(Records contained in a dataset)

────────────────────────────────────────

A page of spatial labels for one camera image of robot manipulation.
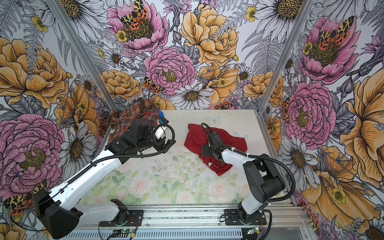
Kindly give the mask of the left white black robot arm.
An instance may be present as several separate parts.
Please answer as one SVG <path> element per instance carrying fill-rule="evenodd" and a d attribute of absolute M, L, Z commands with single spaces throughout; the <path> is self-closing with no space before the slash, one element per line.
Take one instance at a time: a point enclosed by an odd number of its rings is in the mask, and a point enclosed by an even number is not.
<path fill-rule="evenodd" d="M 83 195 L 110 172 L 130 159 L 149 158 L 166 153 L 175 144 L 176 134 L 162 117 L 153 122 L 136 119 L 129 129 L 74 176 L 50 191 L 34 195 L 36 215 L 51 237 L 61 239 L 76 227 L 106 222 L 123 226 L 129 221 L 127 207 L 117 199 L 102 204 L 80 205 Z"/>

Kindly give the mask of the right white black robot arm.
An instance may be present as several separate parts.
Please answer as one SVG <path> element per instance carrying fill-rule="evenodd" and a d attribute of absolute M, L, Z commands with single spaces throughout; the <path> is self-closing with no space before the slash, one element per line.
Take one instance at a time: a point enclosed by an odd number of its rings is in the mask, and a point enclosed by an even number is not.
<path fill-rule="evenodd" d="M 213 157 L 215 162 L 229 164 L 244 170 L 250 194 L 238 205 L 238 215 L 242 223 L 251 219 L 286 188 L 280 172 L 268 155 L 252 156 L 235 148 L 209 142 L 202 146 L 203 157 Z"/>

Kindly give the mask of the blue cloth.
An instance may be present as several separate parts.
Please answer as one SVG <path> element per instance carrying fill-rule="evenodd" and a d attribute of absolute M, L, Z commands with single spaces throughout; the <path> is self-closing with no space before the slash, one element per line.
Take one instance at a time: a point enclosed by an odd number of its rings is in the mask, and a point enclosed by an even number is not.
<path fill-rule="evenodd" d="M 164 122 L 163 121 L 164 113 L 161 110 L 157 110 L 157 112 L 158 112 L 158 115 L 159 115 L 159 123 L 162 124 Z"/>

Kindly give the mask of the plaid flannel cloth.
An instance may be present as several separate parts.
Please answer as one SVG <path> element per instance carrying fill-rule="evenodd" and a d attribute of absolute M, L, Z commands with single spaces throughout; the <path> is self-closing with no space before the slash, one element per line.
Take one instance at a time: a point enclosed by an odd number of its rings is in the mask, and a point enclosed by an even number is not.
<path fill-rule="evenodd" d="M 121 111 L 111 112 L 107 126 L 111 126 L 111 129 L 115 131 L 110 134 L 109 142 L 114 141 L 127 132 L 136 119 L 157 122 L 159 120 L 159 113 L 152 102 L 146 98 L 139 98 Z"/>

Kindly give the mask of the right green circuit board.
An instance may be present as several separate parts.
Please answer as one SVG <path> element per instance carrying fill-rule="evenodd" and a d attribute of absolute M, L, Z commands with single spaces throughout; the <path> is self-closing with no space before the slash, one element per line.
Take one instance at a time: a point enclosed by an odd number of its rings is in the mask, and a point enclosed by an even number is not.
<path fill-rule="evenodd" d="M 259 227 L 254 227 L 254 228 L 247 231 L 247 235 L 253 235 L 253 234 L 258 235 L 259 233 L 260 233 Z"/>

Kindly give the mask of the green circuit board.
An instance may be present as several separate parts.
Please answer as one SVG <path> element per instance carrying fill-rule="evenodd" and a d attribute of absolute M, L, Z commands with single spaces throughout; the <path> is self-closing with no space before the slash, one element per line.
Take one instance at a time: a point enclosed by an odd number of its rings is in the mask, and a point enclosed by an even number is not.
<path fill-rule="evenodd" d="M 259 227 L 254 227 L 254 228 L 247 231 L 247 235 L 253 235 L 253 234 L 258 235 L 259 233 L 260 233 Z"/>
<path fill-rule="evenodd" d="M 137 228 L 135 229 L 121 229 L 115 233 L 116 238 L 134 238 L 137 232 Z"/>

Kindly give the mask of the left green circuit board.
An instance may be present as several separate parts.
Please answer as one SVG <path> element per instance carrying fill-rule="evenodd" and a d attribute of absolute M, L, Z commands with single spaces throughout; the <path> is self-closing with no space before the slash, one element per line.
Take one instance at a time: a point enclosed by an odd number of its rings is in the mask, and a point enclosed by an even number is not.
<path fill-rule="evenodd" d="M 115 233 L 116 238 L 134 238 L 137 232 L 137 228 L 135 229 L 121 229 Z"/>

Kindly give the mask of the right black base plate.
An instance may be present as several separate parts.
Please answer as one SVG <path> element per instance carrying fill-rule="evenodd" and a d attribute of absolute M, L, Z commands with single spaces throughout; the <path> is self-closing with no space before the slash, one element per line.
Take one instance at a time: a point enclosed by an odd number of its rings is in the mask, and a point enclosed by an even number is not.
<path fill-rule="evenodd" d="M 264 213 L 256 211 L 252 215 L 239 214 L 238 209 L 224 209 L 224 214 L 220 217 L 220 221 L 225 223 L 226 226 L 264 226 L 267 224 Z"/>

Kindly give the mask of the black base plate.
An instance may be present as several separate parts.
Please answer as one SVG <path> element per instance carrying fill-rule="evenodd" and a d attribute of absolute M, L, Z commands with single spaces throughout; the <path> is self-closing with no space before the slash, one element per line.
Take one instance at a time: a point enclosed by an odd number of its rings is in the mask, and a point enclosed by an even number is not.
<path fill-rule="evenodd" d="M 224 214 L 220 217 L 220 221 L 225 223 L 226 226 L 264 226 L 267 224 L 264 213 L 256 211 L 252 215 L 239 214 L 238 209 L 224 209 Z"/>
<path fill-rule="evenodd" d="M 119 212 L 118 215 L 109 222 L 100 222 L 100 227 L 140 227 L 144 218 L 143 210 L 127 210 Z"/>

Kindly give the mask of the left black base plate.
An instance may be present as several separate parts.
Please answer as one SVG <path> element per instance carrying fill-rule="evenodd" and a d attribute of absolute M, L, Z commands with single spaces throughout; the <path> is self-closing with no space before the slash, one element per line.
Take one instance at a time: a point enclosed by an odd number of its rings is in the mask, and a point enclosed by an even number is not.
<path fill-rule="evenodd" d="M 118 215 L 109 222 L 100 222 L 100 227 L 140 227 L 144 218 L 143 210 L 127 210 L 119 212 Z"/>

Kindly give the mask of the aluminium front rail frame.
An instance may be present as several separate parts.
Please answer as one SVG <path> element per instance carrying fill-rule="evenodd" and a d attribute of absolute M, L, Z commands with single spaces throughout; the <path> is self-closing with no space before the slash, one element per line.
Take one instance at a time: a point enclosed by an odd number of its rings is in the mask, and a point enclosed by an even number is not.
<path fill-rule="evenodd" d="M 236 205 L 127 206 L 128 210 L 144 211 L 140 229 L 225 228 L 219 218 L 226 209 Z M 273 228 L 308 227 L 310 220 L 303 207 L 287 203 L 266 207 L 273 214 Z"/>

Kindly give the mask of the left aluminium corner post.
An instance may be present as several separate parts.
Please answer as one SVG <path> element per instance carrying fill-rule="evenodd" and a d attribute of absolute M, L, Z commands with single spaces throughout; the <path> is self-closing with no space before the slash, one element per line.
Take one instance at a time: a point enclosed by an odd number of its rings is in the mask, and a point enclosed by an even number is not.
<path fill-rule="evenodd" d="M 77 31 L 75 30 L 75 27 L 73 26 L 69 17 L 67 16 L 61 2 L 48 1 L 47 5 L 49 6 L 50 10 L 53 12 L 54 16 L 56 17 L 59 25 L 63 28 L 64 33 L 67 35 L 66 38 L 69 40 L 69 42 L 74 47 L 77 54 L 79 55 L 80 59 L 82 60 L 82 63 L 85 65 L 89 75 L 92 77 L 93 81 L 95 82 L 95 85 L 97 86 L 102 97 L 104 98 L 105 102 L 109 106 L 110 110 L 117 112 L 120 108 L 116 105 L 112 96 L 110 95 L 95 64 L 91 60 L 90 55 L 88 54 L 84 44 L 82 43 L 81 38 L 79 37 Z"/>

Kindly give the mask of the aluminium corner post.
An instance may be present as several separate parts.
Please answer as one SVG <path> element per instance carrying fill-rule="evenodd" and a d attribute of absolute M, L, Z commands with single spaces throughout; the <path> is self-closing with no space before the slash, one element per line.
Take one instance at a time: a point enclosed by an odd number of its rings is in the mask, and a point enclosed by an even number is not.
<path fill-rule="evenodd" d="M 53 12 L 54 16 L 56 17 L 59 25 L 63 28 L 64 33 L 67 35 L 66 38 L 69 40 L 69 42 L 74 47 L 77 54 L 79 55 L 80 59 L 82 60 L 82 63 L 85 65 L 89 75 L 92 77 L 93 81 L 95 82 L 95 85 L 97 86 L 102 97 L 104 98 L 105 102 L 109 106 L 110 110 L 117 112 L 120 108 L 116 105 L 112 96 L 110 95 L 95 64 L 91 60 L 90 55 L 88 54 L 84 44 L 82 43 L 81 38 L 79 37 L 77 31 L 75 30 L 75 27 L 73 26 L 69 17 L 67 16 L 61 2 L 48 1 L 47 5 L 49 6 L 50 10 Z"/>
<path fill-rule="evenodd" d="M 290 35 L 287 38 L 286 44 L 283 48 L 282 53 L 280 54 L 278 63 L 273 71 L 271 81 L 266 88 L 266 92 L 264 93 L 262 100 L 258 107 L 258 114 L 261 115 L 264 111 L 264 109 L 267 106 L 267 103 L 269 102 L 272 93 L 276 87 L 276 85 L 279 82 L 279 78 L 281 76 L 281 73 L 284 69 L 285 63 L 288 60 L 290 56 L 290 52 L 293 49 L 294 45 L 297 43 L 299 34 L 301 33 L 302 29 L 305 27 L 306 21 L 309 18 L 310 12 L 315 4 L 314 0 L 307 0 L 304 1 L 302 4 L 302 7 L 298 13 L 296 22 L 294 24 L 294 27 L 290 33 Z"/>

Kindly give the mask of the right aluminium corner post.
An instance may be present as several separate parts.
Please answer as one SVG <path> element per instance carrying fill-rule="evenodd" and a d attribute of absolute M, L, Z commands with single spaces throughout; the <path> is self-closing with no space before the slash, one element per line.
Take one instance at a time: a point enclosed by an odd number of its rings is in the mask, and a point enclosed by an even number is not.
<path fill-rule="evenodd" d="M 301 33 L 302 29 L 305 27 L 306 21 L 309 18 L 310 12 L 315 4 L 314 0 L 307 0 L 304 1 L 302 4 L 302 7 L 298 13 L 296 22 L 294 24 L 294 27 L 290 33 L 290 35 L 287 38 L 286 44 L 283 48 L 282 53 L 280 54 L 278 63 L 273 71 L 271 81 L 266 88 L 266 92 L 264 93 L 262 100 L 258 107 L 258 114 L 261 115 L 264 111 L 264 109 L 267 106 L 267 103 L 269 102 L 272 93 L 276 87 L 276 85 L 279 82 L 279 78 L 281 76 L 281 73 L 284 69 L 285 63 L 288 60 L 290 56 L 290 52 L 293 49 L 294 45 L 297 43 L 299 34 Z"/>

────────────────────────────────────────

▶ **Exercise goal**:
Wherever the string "board" appears in the entries above, return the line it appears on.

▶ **Written answer**:
Kindly give the mask of the right green circuit board.
Kindly give the mask of the green circuit board.
Kindly give the mask of the left green circuit board.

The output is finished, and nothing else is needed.